__Problem statement__
How many of the lines below have "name" in them? Say the number and nothing more.

__Input material__
· · · · ·
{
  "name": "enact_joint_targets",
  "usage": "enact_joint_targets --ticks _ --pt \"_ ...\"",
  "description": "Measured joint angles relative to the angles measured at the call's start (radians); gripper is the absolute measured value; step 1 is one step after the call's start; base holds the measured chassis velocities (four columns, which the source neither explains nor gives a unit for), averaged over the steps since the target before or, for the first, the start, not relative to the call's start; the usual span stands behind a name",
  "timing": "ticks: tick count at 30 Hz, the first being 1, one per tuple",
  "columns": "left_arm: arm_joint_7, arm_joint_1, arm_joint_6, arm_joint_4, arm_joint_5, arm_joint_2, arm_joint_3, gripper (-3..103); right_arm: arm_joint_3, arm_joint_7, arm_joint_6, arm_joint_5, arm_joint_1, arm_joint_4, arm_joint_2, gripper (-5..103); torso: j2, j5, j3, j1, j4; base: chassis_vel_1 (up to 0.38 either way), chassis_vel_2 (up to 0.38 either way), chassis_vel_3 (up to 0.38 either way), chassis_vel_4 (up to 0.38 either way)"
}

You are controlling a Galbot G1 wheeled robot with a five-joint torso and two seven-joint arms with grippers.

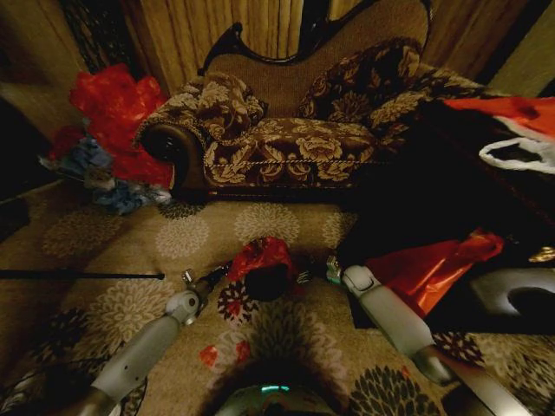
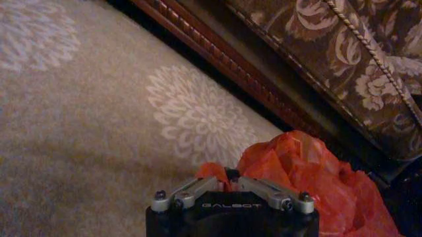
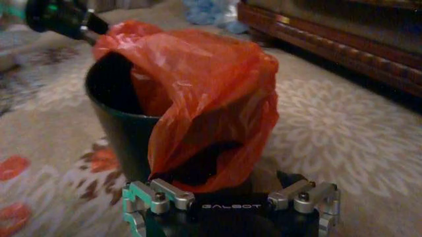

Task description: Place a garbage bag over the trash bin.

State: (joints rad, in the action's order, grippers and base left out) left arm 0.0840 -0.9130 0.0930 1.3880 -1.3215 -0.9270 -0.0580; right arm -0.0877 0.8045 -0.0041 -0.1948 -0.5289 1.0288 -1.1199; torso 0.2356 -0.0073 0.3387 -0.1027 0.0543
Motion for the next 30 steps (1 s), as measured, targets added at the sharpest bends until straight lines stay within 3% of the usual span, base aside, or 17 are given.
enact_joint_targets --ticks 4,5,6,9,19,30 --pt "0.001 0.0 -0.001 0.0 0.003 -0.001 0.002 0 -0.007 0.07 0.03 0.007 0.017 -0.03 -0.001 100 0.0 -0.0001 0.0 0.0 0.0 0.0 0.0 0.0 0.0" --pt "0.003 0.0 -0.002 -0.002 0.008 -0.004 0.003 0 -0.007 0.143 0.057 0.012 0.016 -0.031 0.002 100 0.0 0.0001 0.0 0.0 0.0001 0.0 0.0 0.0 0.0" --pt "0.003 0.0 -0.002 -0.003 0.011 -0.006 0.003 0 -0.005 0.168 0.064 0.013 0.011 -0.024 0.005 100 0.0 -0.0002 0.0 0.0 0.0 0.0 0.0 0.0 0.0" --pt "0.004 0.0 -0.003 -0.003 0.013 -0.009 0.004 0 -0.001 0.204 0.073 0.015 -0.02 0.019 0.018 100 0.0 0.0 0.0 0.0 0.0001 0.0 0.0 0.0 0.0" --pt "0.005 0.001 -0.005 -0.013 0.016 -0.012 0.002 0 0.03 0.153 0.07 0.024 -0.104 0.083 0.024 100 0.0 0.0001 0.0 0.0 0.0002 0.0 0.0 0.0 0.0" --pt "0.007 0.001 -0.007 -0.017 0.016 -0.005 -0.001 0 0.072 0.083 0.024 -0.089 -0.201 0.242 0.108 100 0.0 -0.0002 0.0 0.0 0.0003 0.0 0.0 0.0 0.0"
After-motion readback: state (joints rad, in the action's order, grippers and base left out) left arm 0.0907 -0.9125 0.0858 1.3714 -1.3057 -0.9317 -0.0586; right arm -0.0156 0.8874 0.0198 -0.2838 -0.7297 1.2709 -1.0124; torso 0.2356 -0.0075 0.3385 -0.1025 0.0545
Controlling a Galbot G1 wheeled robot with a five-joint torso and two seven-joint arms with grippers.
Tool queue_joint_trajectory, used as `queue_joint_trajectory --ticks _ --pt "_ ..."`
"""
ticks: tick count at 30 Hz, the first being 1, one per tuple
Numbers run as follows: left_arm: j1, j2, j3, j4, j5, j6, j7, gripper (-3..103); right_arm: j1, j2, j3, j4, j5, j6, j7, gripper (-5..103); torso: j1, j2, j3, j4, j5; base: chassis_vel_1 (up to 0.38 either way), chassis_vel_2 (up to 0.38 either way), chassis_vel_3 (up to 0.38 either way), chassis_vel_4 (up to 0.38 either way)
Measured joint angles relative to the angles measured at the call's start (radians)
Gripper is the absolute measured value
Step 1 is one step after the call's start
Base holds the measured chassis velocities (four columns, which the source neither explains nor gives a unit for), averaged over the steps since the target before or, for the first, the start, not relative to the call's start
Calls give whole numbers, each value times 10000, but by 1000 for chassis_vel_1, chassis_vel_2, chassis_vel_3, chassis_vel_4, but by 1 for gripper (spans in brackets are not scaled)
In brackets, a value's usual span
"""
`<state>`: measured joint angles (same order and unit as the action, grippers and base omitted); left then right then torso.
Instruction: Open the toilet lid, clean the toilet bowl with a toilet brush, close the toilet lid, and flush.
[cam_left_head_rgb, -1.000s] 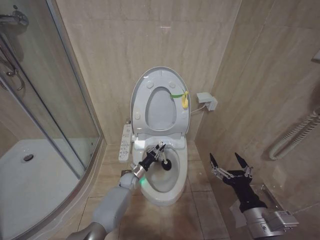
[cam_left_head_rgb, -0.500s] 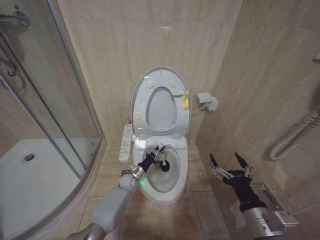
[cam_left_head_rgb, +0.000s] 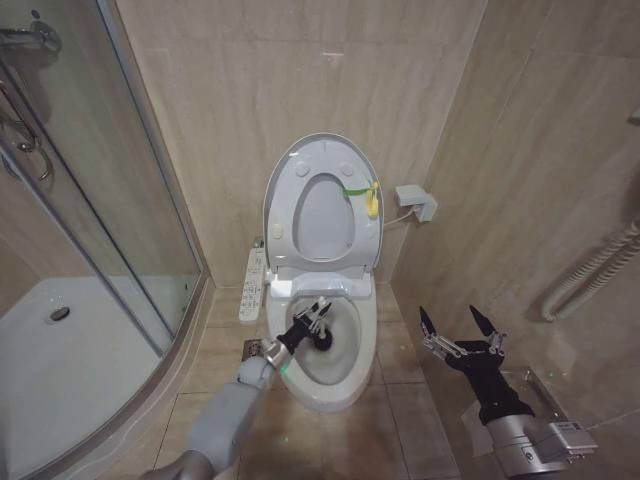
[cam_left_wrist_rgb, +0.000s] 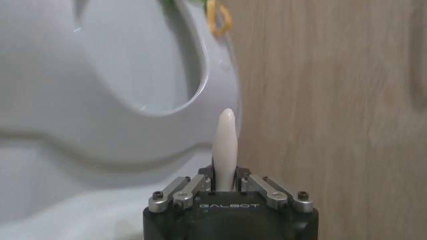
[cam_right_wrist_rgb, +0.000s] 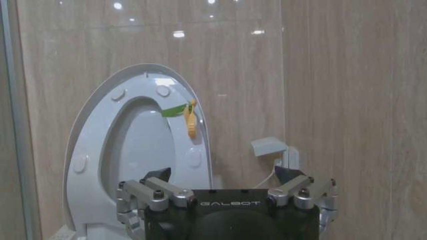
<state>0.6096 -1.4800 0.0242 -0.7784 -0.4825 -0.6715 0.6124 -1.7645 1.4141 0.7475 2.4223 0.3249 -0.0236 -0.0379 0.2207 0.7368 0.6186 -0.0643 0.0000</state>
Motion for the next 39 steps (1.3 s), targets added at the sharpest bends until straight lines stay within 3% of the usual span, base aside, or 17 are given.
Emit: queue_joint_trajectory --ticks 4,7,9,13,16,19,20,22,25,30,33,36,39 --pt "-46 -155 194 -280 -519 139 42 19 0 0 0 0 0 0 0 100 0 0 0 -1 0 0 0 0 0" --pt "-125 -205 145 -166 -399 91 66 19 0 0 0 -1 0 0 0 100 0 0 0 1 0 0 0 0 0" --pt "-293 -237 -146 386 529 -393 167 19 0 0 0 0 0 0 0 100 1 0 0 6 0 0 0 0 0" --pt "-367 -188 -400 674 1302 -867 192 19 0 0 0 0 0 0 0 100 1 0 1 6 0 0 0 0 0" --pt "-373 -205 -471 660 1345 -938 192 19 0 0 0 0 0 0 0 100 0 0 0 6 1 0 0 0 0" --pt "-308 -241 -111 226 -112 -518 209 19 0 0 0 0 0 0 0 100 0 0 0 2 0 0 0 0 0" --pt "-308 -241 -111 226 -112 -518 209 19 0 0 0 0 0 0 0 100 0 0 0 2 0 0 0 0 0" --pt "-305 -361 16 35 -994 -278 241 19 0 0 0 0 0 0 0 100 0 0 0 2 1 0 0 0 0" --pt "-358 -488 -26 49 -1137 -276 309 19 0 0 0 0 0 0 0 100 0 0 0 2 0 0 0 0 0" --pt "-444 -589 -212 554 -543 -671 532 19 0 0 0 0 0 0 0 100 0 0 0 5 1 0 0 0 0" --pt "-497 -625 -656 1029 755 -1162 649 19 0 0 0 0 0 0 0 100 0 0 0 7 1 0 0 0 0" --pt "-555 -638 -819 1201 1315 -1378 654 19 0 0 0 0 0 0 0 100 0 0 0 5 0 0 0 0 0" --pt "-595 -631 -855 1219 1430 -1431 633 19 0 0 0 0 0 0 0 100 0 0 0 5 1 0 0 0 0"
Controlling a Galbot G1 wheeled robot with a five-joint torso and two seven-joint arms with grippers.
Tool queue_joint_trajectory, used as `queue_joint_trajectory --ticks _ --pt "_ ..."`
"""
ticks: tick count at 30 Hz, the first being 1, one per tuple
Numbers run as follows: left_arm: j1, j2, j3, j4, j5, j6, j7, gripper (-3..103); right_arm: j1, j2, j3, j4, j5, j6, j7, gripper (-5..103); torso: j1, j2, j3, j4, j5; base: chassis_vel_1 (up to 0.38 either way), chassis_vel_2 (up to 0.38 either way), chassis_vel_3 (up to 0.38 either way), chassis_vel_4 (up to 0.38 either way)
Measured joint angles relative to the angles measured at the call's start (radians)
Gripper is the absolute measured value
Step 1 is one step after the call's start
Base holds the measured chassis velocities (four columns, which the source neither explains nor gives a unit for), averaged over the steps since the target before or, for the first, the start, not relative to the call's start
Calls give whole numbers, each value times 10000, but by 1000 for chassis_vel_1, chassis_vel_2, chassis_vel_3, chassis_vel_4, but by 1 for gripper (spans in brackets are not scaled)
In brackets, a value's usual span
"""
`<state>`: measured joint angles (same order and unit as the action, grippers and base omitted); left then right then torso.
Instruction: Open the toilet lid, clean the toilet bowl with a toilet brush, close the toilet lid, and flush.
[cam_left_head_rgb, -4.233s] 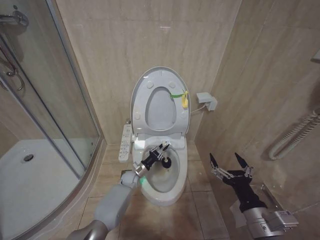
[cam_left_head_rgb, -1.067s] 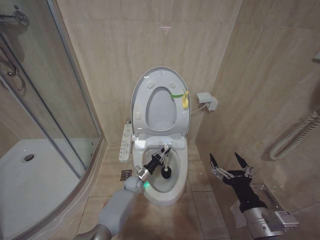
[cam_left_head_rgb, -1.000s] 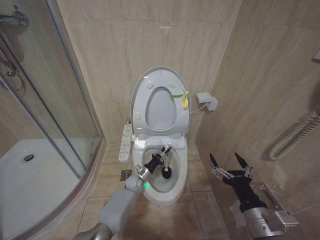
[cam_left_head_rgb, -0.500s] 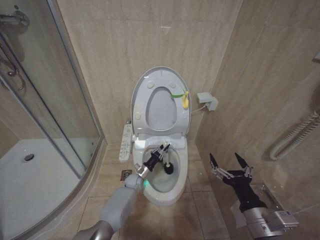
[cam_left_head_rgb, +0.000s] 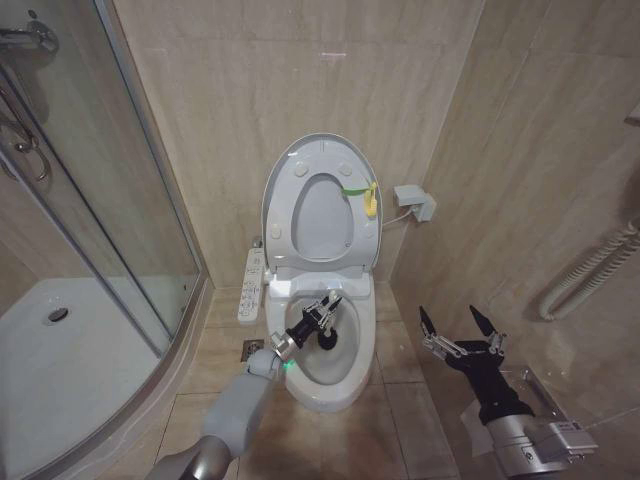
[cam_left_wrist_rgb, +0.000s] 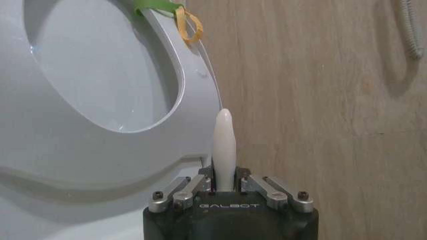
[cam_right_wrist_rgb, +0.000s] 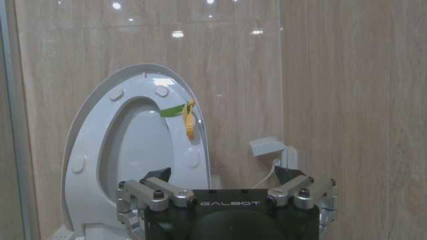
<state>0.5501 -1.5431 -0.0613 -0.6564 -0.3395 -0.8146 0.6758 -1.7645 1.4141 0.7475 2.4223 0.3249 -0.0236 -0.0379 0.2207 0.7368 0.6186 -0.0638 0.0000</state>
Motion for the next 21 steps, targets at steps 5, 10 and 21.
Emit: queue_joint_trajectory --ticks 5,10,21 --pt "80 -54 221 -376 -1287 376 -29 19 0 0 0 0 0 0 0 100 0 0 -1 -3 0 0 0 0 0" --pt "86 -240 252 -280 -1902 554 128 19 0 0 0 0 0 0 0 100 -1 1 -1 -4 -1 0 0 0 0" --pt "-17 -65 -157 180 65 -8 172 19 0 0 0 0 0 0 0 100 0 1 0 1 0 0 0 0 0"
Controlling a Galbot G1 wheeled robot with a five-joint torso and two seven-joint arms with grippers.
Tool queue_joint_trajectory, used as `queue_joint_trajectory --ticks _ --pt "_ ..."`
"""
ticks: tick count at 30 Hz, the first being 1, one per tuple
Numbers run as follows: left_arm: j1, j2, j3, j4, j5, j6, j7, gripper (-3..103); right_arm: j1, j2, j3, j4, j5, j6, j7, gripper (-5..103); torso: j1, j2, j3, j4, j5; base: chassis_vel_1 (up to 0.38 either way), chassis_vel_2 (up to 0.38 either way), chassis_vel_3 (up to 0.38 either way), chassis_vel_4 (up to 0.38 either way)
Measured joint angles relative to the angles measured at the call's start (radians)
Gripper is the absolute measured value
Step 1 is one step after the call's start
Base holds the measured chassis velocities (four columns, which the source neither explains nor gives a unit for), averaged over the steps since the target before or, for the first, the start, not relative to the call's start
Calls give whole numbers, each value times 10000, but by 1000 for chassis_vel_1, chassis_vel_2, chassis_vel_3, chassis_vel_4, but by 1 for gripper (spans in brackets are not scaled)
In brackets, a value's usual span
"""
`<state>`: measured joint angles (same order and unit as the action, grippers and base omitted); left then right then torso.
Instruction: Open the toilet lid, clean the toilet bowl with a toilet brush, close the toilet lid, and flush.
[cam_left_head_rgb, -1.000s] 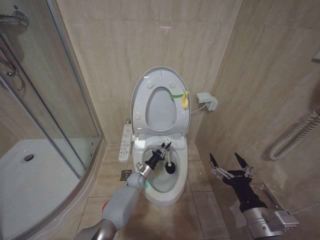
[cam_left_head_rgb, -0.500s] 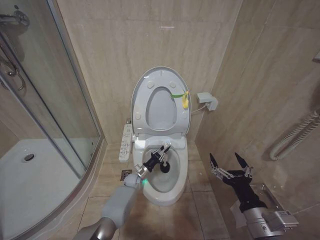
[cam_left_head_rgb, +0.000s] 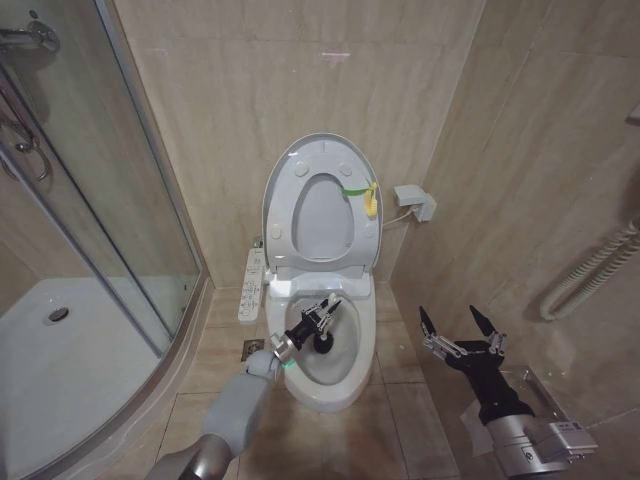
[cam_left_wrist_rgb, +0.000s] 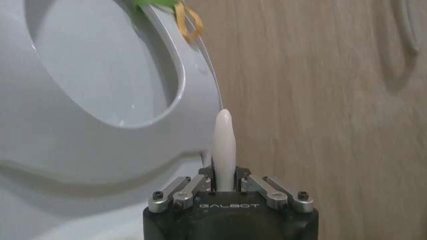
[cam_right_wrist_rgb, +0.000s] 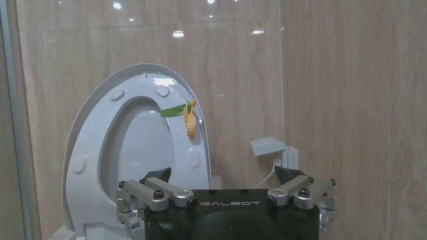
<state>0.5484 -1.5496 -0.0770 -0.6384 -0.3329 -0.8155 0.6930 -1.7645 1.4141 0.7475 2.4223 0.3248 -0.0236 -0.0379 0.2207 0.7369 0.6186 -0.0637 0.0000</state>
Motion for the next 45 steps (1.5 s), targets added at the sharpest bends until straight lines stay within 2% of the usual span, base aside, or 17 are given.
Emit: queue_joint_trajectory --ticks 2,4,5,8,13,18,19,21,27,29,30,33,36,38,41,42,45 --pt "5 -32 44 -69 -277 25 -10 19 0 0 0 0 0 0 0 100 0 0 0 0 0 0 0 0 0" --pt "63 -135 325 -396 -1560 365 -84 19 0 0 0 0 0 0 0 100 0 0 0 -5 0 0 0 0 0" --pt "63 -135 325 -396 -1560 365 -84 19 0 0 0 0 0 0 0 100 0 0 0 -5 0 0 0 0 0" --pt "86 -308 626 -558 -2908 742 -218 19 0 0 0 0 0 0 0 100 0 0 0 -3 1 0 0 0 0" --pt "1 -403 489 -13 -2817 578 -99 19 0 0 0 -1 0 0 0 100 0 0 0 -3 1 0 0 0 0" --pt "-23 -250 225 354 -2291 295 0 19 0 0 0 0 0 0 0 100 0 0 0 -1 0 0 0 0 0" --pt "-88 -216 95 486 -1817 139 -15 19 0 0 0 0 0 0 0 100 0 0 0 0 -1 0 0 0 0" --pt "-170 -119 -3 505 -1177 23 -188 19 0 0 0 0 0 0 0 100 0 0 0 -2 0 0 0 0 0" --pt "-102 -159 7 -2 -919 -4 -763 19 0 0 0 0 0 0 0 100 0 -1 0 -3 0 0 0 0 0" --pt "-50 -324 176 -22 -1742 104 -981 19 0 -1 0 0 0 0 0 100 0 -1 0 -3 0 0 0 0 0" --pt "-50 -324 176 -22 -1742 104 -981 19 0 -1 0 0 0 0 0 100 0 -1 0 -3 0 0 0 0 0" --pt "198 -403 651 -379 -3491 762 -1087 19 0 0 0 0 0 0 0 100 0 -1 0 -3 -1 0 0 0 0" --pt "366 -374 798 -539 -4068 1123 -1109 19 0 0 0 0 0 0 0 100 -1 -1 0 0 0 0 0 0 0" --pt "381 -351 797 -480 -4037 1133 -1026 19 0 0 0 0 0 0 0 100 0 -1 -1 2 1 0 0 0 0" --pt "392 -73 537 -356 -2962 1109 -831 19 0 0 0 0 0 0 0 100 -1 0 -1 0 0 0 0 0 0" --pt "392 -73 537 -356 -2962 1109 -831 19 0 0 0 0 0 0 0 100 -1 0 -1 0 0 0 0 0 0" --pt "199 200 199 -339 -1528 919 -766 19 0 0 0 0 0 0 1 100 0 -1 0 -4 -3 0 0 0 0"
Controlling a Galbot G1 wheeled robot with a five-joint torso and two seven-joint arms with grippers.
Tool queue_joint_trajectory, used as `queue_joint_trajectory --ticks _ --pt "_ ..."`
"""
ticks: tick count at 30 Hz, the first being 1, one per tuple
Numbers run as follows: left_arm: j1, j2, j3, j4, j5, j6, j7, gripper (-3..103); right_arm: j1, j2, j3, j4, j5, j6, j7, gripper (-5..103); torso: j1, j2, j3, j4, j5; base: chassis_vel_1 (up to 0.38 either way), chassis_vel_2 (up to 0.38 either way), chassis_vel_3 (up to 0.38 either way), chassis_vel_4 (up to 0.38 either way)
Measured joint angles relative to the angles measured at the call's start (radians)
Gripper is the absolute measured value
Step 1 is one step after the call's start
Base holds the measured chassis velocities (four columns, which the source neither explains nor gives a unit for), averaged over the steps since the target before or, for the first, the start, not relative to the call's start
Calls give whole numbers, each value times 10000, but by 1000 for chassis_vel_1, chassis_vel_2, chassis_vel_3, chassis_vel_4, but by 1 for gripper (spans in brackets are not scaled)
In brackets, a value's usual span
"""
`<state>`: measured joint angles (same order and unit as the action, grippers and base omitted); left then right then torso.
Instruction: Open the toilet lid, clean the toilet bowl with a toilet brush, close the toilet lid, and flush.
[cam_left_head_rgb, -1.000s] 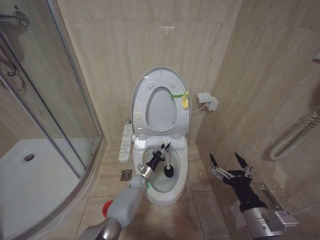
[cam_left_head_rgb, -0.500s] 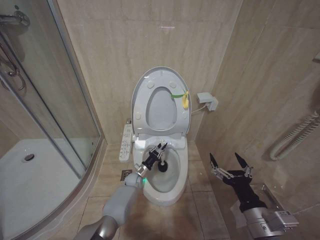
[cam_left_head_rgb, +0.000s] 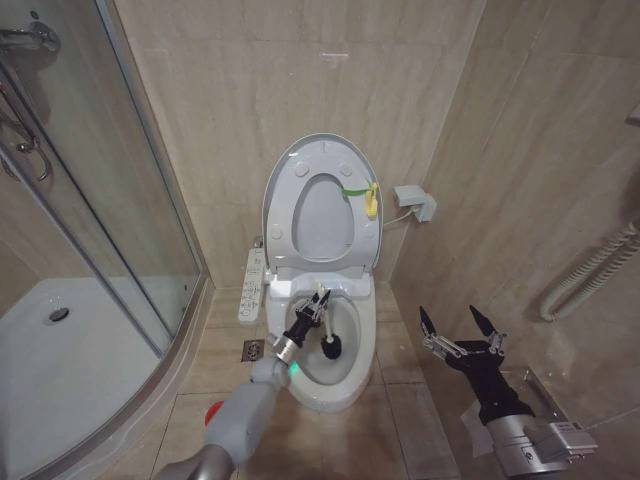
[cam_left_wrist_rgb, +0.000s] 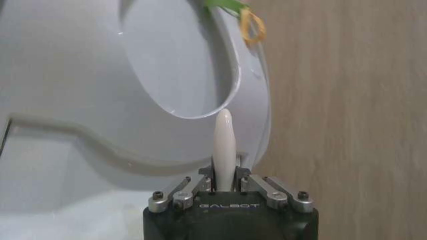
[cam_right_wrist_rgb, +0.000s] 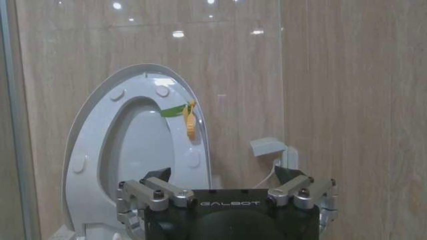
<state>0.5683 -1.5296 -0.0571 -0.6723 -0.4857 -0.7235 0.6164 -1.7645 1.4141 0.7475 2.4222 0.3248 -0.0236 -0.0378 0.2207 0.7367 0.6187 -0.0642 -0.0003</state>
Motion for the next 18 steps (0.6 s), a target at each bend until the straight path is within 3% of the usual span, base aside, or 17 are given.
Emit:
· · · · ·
__Written answer__
2